Visual Analytics and Imaging Laboratory (VAI Lab)
Computer Science Department, Stony Brook University, NY
Abstract: There are many applications where users seek to explore the impact of the settings of several categorical variables with respect to one dependent numerical variable. For example, a computer systems analyst might want to study how the type of file system or storage device affects system performance. A usual choice is the method of Parallel Sets designed to visualize multivariate categorical variables. However, we found that the magnitude of the parameter impacts on the numerical variable cannot be easily observed here. We also attempted a dimension reduction approach based on Multiple Correspondence Analysis but found that the SVD-generated 2D layout resulted in a loss of information.
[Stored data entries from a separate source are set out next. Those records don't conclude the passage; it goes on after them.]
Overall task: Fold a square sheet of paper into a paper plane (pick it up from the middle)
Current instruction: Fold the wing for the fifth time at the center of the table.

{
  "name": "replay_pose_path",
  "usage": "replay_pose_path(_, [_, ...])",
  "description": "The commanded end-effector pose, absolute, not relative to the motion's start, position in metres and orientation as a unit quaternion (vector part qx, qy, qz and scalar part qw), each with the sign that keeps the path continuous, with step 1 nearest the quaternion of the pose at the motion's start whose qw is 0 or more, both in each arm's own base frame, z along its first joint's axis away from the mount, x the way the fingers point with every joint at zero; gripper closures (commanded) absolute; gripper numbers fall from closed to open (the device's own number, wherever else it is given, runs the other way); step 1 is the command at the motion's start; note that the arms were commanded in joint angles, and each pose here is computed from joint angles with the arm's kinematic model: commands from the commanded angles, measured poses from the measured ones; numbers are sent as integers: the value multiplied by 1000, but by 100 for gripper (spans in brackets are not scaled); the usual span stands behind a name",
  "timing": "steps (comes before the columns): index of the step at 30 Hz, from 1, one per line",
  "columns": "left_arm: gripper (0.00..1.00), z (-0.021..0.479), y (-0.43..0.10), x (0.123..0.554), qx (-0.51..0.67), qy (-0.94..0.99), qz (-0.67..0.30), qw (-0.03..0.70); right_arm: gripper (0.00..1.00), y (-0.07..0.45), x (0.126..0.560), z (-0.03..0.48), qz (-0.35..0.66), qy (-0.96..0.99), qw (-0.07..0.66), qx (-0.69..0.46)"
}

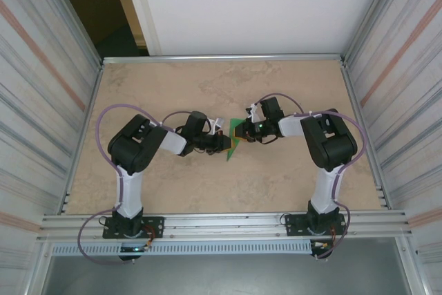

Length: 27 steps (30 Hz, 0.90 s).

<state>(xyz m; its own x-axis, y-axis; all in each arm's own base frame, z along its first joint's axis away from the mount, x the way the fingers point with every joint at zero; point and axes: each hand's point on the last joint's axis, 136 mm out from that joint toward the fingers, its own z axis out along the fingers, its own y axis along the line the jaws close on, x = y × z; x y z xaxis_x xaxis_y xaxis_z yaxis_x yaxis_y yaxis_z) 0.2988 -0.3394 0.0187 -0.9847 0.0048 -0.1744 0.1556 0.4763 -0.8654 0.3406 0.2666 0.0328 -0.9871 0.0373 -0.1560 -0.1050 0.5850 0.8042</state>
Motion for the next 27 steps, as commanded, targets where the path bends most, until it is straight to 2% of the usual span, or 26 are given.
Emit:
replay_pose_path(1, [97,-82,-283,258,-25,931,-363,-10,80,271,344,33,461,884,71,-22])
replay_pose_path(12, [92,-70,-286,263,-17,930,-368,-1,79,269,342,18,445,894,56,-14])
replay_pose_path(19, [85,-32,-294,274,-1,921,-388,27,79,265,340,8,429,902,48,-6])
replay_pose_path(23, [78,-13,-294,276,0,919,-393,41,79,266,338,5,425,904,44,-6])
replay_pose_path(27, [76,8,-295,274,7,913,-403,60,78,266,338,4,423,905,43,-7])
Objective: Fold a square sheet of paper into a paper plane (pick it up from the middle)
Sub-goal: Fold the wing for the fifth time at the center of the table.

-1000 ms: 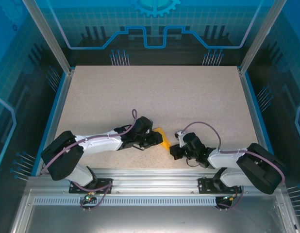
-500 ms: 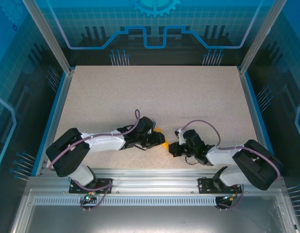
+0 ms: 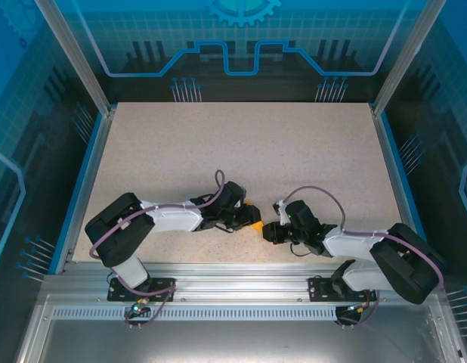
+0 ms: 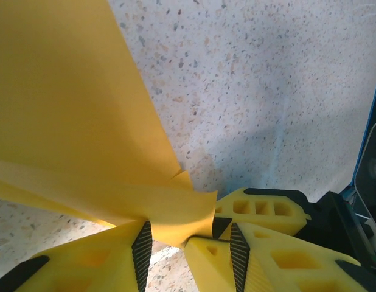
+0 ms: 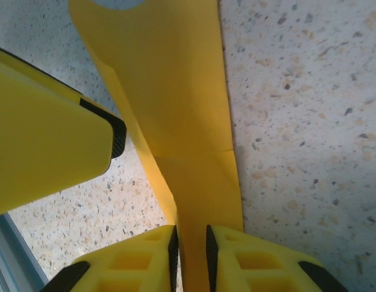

We hence propose a novel approach, the Interactive Configuration Explorer (ICE), which directly addresses the need of analysts to learn how the dependent numerical variable is affected by the parameter settings given multiple optimization objectives. No information is lost as ICE shows the complete distribution and statistics of the dependent variable in context with each categorical variable. Analysts can interactively filter the variables to optimize for certain goals such as achieving a system with maximum performance, low variance, etc. Our system was developed in tight collaboration with a group of systems performance researchers and its final effectiveness was evaluated with expert interviews, a comparative user study, and two case studies.
Teaser: This image shows the use of the ICE tool in a computer systems performance optimization scenario:
A is the Parameter Explorer. It shows the distribution and statistics of the numerical target variable in the context of the various categorical variables (or parameters), labeled by the green buttons at the bottom of the interface (e.g., Workload, File System). Each parameter has levels e.g., Workload has 4 levels (dbsrvr, filesrvr, mailsrvr, and websrvr), and each level has an associated bar displaying the statistical information about the numerical target variable (here, system throughput) for this level. Analysts can interactively deselect (and select) parameter levels to filter out the associated parameter configurations throughout. B is the Aggregate View, which visualizes the joint distributions of all currently selected parameter levels. C is the Provenance Terminal, to keep track of the changes in the target variable over the course of the user interactions. D shows the information contained in each bar inside the Parameter Explorer and Aggregate View.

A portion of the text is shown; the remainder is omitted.